→ Your instructions
Up to and including the line with "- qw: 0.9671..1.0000", output the records exactly as they appear.

→ Data for review
+++++

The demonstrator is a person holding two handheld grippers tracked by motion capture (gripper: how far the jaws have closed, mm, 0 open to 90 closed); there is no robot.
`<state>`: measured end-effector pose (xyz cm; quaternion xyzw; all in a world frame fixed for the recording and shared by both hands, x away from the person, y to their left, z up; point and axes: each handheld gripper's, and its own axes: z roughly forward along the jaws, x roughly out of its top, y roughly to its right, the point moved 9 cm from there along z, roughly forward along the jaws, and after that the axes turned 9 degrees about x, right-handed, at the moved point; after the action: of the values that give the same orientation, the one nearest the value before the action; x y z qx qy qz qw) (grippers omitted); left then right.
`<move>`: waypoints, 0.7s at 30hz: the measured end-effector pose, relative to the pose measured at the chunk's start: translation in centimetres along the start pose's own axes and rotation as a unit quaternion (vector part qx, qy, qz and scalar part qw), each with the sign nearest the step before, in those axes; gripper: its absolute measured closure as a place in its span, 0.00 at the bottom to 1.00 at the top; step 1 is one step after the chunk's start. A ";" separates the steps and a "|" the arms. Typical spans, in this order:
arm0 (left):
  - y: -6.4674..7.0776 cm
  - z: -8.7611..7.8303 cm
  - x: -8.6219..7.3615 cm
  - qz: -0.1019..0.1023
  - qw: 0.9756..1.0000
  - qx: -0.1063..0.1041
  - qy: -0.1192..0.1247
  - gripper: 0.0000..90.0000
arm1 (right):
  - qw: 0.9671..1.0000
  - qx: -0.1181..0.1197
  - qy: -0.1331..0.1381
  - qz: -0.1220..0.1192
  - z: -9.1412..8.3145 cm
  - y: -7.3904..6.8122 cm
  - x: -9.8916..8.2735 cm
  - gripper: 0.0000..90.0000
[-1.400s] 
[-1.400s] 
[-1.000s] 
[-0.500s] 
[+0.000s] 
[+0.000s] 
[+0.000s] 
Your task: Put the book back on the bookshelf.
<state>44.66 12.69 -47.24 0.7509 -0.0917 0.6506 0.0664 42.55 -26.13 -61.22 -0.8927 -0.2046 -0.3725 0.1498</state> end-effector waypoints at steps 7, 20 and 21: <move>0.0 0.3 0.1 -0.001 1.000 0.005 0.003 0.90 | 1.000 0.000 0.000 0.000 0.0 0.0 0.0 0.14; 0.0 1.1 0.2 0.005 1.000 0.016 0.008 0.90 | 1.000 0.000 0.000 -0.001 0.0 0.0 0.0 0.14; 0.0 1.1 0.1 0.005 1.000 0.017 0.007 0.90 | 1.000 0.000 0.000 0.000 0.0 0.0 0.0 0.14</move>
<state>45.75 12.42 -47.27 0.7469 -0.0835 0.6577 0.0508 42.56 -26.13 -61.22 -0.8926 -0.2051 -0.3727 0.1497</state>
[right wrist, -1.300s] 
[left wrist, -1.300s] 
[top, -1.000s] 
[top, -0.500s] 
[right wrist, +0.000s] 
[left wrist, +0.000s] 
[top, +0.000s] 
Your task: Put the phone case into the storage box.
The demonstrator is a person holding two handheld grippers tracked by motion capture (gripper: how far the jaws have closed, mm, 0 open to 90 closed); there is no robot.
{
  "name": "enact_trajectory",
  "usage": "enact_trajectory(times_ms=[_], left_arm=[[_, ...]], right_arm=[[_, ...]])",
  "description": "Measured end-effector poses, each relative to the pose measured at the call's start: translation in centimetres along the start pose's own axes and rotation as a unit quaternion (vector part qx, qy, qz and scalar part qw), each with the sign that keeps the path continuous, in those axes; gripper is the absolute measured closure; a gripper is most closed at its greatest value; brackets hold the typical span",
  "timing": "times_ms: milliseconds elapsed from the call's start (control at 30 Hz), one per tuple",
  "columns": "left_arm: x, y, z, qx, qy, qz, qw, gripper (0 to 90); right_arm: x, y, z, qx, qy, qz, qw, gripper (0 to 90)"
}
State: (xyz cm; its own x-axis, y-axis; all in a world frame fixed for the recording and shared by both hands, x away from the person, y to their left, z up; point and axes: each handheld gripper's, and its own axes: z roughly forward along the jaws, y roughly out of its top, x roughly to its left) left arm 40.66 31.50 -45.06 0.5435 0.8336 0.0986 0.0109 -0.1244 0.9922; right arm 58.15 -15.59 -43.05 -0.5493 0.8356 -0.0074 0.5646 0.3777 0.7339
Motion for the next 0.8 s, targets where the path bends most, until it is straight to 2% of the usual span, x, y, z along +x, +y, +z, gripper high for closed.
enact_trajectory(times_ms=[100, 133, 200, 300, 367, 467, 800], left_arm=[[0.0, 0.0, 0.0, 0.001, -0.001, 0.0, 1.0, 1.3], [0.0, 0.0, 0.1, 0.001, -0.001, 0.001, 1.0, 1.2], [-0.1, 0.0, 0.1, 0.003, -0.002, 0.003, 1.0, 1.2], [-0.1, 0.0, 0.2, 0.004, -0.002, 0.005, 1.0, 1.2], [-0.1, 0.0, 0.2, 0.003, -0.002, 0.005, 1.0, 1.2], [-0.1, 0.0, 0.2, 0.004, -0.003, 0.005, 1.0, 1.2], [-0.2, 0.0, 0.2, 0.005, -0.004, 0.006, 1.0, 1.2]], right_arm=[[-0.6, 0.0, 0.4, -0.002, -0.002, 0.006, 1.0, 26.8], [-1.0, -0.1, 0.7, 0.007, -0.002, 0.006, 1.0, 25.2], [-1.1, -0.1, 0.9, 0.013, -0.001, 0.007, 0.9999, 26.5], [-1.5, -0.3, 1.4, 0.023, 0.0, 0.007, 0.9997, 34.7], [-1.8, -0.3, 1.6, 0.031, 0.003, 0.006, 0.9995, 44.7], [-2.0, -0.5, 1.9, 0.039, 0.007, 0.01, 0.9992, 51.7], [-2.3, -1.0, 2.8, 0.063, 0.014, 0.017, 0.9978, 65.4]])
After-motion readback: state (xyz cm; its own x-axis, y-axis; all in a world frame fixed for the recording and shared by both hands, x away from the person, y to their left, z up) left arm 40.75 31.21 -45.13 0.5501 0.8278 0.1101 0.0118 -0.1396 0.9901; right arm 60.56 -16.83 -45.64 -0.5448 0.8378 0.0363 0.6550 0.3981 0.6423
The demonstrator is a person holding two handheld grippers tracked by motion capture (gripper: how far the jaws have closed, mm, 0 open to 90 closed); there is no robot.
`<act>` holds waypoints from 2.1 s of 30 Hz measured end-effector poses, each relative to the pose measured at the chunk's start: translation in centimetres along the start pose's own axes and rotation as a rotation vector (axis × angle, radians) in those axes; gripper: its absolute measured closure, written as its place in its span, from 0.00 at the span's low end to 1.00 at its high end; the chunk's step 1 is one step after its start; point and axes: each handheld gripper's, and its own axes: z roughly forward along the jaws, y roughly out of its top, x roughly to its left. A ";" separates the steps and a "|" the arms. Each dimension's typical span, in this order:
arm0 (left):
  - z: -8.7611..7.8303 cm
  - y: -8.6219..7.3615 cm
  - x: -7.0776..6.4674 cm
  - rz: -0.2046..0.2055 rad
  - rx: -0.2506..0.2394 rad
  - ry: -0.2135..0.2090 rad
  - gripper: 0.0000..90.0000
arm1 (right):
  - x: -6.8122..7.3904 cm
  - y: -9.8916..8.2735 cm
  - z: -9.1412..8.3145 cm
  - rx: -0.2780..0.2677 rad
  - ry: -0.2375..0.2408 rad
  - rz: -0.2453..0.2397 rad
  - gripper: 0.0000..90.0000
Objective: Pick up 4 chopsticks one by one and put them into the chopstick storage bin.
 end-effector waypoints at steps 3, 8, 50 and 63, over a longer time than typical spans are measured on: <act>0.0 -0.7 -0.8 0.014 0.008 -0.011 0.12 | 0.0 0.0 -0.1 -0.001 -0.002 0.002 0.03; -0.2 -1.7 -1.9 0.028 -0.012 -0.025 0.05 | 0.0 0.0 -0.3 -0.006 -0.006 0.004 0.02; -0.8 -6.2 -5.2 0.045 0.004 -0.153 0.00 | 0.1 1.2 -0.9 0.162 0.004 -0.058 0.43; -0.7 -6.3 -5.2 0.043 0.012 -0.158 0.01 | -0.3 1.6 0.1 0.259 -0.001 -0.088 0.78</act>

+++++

→ Final answer
The demonstrator is a person holding two handheld grippers tracked by motion capture (gripper: how far the jaws have closed, mm, 0 open to 90 closed); there is no robot.
`<state>`: measured end-effector pose (xyz cm; quaternion xyzw; all in a world frame fixed for the recording and shared by both hands, x away from the person, y to their left, z up; point and axes: each handheld gripper's, and its own axes: z roughly forward along the jaws, x roughly out of its top, y roughly to its right, the point moved 9 cm from there along z, roughly forward along the jaws, and after that the axes turned 9 degrees about x, right-handed, at the moved point; after the action: of the values that give the same orientation, the one nearest the value before the action; x y z qx qy qz qw) (grippers omitted); left then right.
`<move>`: waypoints, 0.7s at 30hz: the measured end-effector pose, relative to the pose measured at the chunk's start: translation in centimetres along the start pose's own axes and rotation as a unit quaternion (vector part qx, qy, qz and scalar part qw), each with the sign nearest the step before, in those axes; gripper: its absolute measured closure as a place in its span, 0.00 at the bottom to 1.00 at the top; step 1 is one step after the chunk's start. A ";" separates the steps and a "|" the arms. Typical spans, in this order:
arm0 (left):
  - y: -6.4674..7.0776 cm
  - z: -8.7611..7.8303 cm
  - x: -8.6219..7.3615 cm
  - qz: -0.1019..0.1023
  - qw: 0.9756..1.0000
  - qx: -0.1063..0.1041
  - qy: -0.1192..0.1247
  - gripper: 0.0000..90.0000
arm1 (right):
  - qw: 0.9671..1.0000

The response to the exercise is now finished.